DATA SECTION.
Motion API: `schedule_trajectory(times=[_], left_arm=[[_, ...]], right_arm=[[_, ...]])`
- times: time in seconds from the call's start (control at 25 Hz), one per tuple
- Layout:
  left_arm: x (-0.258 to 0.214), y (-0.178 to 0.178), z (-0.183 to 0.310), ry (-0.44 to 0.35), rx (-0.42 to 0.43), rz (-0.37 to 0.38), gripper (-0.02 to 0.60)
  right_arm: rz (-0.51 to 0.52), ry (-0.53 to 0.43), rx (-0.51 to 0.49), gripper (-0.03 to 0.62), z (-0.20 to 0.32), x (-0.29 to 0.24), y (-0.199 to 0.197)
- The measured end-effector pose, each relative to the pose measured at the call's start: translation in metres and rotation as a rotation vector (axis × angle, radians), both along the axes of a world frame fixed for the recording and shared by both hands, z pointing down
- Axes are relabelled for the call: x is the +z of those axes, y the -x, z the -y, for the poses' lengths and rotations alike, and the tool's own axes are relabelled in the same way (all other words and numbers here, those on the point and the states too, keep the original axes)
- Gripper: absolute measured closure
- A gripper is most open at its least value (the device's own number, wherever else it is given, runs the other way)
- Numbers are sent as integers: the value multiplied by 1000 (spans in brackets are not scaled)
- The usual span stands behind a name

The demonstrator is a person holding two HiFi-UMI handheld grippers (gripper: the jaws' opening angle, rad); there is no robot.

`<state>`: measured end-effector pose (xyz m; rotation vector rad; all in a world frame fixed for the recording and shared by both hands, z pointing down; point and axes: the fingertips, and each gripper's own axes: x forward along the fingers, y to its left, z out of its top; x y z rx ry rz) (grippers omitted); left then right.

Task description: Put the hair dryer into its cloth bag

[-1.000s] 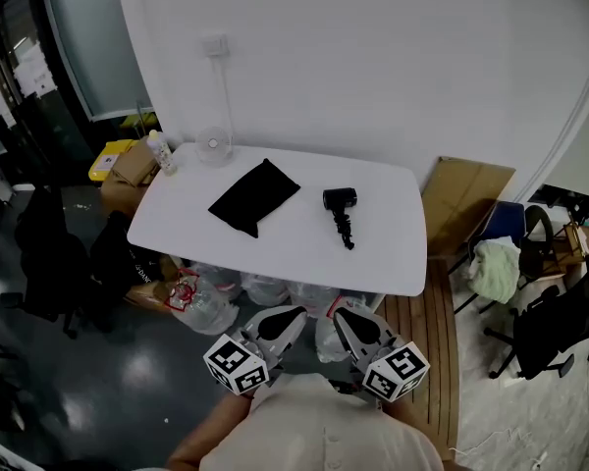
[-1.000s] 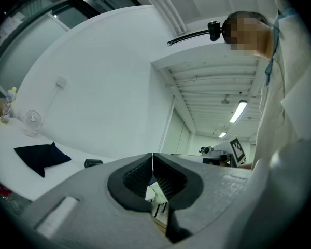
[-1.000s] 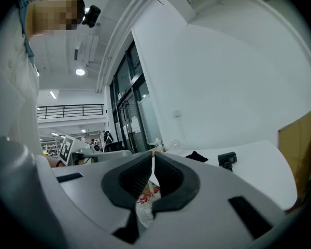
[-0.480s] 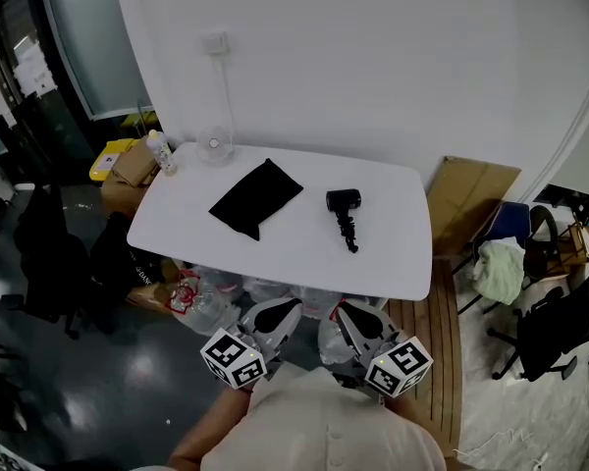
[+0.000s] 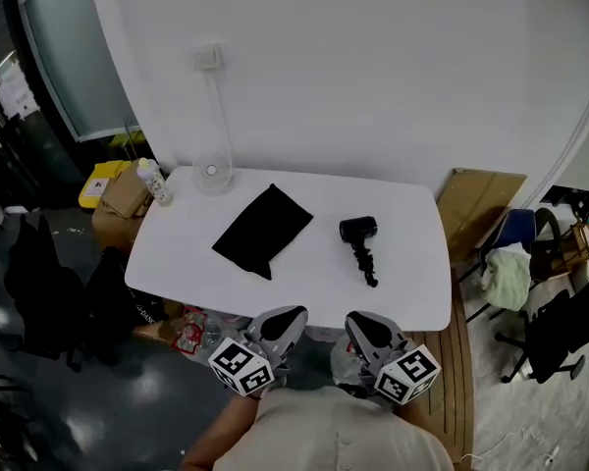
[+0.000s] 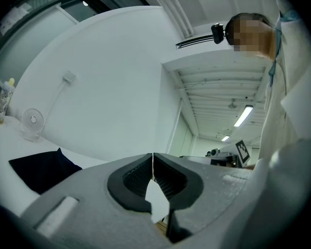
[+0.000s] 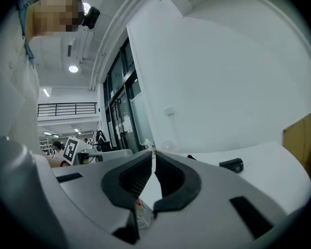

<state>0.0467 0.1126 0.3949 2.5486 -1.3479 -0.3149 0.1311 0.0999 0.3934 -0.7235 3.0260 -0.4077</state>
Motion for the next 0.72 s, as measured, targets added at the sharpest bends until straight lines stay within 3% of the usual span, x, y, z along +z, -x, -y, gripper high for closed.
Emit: schedule_trajectory(times=[0.32, 0.72], left_arm=[[1, 79, 76, 26, 90, 36, 569], [19, 144, 131, 74, 162, 50, 569]], right_arm=[[-9, 26, 72, 574, 74, 1, 80], [-27, 34, 128, 574, 125, 8, 150]])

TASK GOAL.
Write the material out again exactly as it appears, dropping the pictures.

RESPONSE TO THE EXERCISE.
Motion API: `schedule_trajectory(times=[_], left_arm=[[_, ...]], right_arm=[[_, ...]])`
- times: time in seconds from the call's start (control at 25 Hz), one per tuple
- Layout:
  left_arm: x (-0.258 to 0.214), y (-0.178 to 0.178), z (-0.183 to 0.310), ry (-0.44 to 0.35), rx (-0.42 to 0.43), rz (-0.37 to 0.38), gripper (-0.02 to 0.60)
  right_arm: rz (-0.51 to 0.52), ry (-0.53 to 0.43), rx (-0.51 to 0.49), gripper (-0.03 to 0.62), z (-0.20 to 0.32), x (-0.29 to 0.24), y (-0.199 to 0.197)
- The measured end-effector pose, each relative to the pose measured at the call's start: translation in metres and rotation as a rotation vector (axis × angle, radians), both along the axes of a world frame fixed for the recording and shared by both hands, z pointing down
- Axes are relabelled for the call: x is the +z of those axes, y the -x, z the -y, for the poses' lengths and rotations alike, and the tool's own axes are relabelled in the same way (all other words and numbers here, those on the point and the states too, keep the original axes)
- Gripper: absolute measured closure
- A gripper is most open at its least value (the device's own number, wherever else it is given, runs the other way)
- Numbers are sent as integers: the value multiplied by 1000 (spans in brackets are not scaled)
- The usual span stands behind a name

The demonstrator is a person holding two HiFi-UMI handheld grippers (gripper: the jaws' opening angle, rad); there is no robot.

`<state>`: measured end-effector pose (xyz m; rotation vector rad; all in a world frame fixed for the recording and shared by both hands, z pointing down; point and axes: the fingertips, and each gripper's own axes: x forward along the fingers, y to its left, z out of its top; x y z rx ry rz) (grippers omitted); left then right.

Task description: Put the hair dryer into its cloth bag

[-1.000s] 
[-1.000s] 
[-1.000s] 
[-0.480s] 
[+0.000s] 
[+0.000s] 
[+0.000s] 

<state>0.0467 0.1126 0.3949 2.5486 -1.3479 -0.3149 0.1311 0.0999 0.3934 -0.7235 3.0260 -0.4077</state>
Motion for the next 0.72 s, as measured, targets added at the sharpest bends until straight lines stay within 3% of the usual span, x, y, z along +z, -x, -y, gripper high for closed.
Emit: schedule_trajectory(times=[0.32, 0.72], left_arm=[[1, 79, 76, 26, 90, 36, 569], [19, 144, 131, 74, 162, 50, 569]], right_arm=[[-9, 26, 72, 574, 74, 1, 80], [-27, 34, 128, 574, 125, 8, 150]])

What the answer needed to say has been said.